Herman Kaulbach, 1873
Mozart’s Death
The entry in the coroner’s report by his personal physician Dr. Closset stated that Wolfgang Amadeus Mozart died on 5 December 1791 of “hitzigem Frieselfieber” [acute miliary fever]; this is not a precise medical diagnosis, but was in keeping with the official ordinance requiring a “brief notation of the manner of death” in the German language (i.e. not in Latin). For over 200 years, medical specialists have been attempting to determine the actual fatal illness, by means of contemporary accounts of the symptoms and the course of the disease (often written down much later) – with different results.
Also according to later reports, Mozart was consecrated in his coffin on 6 December 1791 at about 3:00 p.m. in front of the so-called Crucifix Chapel on the north side of St Stephen’s Cathedral. That same evening he was taken to St Marx cemetery, in a suburb of Vienna some 4 km away. An ordinance forbade mourners to follow the hearse beyond the town boundary.

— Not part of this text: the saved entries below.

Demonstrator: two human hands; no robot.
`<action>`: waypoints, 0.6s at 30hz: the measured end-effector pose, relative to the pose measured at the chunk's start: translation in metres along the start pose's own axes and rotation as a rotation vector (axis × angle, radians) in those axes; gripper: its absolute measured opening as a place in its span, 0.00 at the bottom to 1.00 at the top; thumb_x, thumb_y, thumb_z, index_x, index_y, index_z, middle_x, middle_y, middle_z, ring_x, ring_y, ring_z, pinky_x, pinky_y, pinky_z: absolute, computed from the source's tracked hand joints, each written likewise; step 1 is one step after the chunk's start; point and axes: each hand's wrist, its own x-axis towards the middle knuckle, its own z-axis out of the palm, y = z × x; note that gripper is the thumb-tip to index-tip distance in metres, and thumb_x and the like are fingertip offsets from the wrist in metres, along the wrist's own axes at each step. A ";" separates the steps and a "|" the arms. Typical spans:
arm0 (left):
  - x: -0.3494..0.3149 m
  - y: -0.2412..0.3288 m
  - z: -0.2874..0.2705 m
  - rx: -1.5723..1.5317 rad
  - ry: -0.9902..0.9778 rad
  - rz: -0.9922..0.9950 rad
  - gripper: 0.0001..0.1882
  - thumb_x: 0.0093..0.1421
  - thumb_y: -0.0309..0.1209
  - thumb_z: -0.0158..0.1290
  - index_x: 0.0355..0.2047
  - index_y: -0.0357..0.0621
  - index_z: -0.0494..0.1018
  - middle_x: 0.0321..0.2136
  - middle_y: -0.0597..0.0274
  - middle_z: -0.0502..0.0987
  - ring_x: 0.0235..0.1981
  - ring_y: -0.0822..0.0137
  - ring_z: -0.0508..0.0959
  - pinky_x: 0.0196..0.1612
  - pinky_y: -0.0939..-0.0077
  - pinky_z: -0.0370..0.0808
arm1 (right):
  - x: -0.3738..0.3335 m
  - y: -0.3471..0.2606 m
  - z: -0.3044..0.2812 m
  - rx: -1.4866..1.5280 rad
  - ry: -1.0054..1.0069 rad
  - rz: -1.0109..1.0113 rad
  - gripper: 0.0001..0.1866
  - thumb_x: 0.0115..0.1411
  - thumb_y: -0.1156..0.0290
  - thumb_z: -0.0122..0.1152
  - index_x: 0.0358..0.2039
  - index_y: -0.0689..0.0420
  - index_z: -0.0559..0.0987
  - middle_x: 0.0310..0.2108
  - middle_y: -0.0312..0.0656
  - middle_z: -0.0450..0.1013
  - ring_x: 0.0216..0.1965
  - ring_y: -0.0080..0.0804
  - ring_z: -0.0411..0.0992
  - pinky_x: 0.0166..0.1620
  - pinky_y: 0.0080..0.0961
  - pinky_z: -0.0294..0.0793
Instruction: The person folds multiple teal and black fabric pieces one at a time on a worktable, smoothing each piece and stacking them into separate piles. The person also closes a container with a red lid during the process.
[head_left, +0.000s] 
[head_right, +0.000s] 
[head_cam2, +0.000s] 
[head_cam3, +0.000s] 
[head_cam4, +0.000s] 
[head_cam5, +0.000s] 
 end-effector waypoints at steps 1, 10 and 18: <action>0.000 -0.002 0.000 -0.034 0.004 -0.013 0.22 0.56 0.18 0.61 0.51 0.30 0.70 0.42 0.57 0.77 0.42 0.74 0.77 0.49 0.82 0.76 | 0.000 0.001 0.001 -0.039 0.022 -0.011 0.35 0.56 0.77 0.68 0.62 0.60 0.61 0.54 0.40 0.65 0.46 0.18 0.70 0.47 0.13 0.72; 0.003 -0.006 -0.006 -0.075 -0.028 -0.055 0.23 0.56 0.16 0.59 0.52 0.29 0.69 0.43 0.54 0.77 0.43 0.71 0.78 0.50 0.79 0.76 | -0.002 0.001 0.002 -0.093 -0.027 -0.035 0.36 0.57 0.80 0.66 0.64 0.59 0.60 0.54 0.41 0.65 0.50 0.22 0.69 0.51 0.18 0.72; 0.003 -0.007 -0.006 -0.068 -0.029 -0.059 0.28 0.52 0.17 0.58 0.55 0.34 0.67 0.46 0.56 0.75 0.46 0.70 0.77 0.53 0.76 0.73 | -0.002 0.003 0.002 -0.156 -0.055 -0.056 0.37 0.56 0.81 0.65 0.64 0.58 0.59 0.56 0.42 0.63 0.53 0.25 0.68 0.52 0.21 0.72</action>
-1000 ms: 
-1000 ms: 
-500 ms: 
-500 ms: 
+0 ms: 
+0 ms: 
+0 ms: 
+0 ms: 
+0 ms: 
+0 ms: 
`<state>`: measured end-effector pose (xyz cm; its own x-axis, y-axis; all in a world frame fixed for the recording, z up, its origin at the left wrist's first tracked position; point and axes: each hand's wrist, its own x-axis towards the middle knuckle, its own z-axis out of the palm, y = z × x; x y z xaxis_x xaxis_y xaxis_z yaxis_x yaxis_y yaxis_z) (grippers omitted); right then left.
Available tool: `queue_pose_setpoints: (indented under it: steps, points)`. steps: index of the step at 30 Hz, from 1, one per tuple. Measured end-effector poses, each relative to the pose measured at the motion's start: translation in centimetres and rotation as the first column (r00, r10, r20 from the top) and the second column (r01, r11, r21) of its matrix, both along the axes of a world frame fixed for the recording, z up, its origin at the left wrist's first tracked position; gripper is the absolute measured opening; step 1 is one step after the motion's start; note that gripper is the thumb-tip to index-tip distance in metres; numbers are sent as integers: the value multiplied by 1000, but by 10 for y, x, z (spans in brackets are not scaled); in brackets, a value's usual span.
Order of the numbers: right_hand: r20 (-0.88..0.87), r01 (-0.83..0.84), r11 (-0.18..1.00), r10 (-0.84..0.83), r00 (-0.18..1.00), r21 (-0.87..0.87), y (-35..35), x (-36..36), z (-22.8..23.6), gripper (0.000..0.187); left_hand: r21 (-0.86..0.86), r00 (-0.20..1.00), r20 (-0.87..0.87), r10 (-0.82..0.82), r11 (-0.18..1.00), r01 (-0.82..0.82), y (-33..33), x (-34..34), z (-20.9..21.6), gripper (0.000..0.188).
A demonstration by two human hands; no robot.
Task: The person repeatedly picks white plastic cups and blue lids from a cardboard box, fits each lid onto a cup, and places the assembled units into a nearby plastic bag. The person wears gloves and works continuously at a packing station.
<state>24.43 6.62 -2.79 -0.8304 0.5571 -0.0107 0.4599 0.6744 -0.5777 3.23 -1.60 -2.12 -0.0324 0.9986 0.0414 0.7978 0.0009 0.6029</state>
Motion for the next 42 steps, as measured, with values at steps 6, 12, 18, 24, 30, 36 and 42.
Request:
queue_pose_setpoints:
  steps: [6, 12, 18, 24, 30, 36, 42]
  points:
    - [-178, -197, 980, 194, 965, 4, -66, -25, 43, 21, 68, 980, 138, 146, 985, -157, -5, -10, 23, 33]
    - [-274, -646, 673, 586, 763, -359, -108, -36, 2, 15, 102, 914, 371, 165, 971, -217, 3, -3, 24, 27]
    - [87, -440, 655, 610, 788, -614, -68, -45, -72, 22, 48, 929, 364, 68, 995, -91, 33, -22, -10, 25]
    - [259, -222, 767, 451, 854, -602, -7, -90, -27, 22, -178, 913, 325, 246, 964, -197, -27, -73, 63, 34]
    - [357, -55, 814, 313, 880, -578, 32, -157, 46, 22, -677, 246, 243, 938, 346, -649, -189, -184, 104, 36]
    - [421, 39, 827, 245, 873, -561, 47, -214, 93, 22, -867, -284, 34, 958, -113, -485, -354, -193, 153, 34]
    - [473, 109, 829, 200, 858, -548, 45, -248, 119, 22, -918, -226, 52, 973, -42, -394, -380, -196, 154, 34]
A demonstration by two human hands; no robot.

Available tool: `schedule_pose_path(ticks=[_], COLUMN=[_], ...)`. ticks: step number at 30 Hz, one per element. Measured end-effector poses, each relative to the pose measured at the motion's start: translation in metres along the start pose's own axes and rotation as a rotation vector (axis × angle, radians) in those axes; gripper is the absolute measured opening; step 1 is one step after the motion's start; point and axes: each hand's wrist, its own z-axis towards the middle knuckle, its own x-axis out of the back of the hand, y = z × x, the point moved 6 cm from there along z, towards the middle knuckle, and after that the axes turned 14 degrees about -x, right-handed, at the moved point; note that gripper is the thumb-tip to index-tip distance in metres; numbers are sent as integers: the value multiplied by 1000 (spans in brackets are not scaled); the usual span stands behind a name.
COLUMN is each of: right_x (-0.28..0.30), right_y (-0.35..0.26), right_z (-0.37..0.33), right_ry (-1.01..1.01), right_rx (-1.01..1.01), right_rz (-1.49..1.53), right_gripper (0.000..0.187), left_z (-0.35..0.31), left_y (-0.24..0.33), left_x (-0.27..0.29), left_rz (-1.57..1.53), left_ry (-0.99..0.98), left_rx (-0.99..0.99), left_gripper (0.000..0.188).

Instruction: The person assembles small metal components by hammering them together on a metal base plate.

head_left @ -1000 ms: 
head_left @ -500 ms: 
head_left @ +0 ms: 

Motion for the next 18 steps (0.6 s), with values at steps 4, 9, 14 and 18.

Like many contemporaries of similar status, Mozart was given a third-class funeral, as entered in the register of deaths of the Cathedral Parish of St Stephen under 6 December 1791. The costs were fixed according to surplice fees. Mozart was buried in an unmarked shaft grave (usually a grave with four or five other bodies); this was common at the time, and was not (as sometimes asserted) a “pauper’s burial.”
St Marx Cemetery was closed in 1874 and is now a public park. The Mozart monument erected there in 1859 was moved in 1891 to the main cemetery (Zentralfriedhof) to join the group of Ehrengräber(graves of honour). Mozart’s grave in St Marx, a pilgrimage site for many visitors today, was later marked by a cemetery-keeper, who used materials left over from other graves, so that Mozart could be remembered at the abandoned site. It is located on the site of the former shaft graves.